It's Crunch time for this ex-Socker, and he's gladly taking the helm

October 30, 1990|By Sandra McKee | Sandra McKee,Evening Sun Staff

For the past three years, George Fernandez has played defense for the San Diego Sockers. His resume includes Major Soccer League championships the past two seasons. His reputation precedes him.


"Who is George Fernandez?" quipped Blast forward Tim Wittman. "I'm kidding. I know who George Fernandez is. He's a very good, quick defender. But San Diego has so many good players, he was just another good player."

Well, not anymore. Now George Fernandez is team captain of the Cleveland Crunch, which plays the Blast at the Arena tonight at 7:05.

In San Diego, Fernandez played defense on one of the most offensive-minded teams in the MSL. As Wittman said, he was an All-Star surrounded by All-Stars.

Until last season, it was big, aggressive defenders, such as Kevin Crow and Ralph Black, who got most of the attention, while Fernandez, who played in a club record 177 consecutive games, got what was left over.

Last year, he got his share. He was named San Diego's Most Valuable Player on defense after leading the team in blocked shots with 98. He was the MVP of the league's All-Star Game.

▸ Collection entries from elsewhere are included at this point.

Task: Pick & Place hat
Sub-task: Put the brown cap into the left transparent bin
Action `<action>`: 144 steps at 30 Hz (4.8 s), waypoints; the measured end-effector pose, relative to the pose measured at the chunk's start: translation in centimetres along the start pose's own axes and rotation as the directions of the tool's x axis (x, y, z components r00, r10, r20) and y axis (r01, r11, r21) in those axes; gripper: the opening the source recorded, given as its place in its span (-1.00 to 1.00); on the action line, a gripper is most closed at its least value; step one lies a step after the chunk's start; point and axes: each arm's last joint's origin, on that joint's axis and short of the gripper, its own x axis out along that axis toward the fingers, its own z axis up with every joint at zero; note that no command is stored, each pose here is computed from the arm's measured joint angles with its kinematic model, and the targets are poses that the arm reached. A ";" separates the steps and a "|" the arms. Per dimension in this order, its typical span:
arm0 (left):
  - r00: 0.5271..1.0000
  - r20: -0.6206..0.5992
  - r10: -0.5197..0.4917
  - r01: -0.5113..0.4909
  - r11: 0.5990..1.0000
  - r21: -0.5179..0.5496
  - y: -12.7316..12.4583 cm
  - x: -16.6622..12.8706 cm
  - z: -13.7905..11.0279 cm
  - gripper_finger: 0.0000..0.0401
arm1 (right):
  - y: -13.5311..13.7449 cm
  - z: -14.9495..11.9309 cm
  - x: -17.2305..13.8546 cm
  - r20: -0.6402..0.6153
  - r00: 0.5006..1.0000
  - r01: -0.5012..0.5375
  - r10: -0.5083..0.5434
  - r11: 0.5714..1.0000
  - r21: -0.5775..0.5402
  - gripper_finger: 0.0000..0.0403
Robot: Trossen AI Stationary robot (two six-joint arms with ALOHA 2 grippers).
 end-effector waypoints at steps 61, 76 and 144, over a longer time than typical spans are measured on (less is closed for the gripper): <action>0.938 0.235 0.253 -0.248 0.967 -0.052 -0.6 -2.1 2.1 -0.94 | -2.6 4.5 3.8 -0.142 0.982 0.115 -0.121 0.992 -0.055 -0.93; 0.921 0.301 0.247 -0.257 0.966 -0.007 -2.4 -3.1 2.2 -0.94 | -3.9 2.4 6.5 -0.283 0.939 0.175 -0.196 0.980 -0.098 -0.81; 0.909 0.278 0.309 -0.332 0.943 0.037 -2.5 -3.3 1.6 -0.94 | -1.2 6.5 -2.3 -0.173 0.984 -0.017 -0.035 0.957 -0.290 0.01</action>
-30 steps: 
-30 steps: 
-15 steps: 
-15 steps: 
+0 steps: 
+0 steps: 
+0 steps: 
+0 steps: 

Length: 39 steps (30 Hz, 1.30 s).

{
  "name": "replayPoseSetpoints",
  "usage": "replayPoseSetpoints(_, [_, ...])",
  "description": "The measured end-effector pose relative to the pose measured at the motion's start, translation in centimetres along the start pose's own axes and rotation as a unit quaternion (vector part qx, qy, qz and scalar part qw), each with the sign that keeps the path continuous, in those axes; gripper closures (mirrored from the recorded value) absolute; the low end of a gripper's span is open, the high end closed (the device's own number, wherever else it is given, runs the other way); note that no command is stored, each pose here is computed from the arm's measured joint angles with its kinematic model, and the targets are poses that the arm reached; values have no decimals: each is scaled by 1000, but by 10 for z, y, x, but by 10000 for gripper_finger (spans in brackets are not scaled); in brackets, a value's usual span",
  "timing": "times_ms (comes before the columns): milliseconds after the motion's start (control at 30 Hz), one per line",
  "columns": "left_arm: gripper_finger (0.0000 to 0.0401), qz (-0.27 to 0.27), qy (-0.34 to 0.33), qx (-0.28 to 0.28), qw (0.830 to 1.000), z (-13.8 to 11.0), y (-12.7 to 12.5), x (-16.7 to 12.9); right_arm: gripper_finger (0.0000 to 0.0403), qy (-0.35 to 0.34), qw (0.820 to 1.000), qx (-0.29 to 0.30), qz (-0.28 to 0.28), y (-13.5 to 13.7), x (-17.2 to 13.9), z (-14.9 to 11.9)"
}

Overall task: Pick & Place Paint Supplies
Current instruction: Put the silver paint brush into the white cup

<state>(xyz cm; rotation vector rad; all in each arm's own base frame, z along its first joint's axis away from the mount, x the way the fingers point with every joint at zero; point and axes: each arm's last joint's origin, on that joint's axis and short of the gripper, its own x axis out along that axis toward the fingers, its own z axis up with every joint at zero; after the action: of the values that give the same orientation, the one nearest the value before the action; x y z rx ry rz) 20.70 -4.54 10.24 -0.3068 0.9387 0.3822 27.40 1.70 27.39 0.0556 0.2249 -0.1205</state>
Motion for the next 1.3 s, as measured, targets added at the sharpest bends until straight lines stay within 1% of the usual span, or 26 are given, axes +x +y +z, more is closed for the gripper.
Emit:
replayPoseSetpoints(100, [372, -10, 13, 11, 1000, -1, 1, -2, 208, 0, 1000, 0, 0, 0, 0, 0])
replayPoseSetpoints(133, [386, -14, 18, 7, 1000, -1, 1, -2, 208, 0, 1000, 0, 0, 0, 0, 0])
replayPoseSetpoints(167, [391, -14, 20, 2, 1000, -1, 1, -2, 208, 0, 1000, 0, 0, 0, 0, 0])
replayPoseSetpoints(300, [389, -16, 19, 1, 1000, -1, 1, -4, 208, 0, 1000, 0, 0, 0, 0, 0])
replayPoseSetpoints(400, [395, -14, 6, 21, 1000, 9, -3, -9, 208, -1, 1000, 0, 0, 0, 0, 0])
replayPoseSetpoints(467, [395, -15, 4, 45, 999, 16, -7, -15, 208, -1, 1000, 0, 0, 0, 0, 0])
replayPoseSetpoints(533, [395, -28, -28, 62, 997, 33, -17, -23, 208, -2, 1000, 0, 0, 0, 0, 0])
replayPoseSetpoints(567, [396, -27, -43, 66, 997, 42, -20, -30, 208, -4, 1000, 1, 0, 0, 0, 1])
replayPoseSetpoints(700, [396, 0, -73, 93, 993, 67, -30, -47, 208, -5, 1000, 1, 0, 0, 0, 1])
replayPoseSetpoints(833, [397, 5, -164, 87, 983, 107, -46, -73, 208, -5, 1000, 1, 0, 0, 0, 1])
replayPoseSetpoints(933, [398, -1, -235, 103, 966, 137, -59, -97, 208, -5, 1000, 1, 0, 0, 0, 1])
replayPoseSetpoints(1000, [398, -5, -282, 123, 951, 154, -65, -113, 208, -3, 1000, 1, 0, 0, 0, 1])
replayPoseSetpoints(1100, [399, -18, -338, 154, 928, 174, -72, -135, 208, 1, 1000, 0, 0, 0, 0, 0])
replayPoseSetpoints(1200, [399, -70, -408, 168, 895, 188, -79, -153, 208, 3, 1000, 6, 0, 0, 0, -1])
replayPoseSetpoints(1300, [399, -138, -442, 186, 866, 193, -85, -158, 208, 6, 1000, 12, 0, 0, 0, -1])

This year, he's in Cleveland.

"I love being here," said Fernandez, an eight-year veteran who was the No. 1 draft choice of the now-defunct Cleveland Force in 1983. "I'm from Hawaii, but coming back here is like coming home. I like the changing of seasons. I like the snow. I like the school system, and I like that the police are more strict in Cleveland than they are in San Diego."

Fernandez slipped through San Diego's grasp. Because of financial uncertainty, the Sockers delayed putting their team together until late summer. By then, it was too late because Cleveland had come through with an attractive offer.

Fernandez is one of three new Crunch players in the starting lineup, joining former Wichita defender Gregg Willin and former Tacoma midfielder Andy Schmetzer. Fernandez also is adapting to new rules, with larger goals and a greater distance between defender and the ball on free kicks.

The effects of those changes were felt at the Arena Saturday night when the Blast and St. Louis Storm combined for 22 goals in a 13-9 Blast victory. The combined goals were second to the 25 produced by the New York Arrows and Phoenix in 1981. Baltimore's 11 goals in one half (the second) set a league record.

"It's a challenge," Fernandez said of the changes. "I don't like to stagnate. Each year I want to improve.

"They can throw whatever new rule changes they want at me. The bigger goals haven't changed the way I play. It just means picking up my man a little earlier."

Cleveland coach Kai Haaskivi likes Fernandez's approach.

"I made George captain because of his attitude," Haaskivi said. "He comes from a team that is used to winning . . . maybe that will rub off on some of my other players."

Just what is it Fernandez brings?

"It is a confidence, an arrogance," said Fernandez. "It is believing no one can beat you."

Said midfielder Mike Sweeney, "George's attitude comes from within. It is pure enthusiasm for the game and it is contagious . . . But I think he would display that attitude even if he was coming out of college."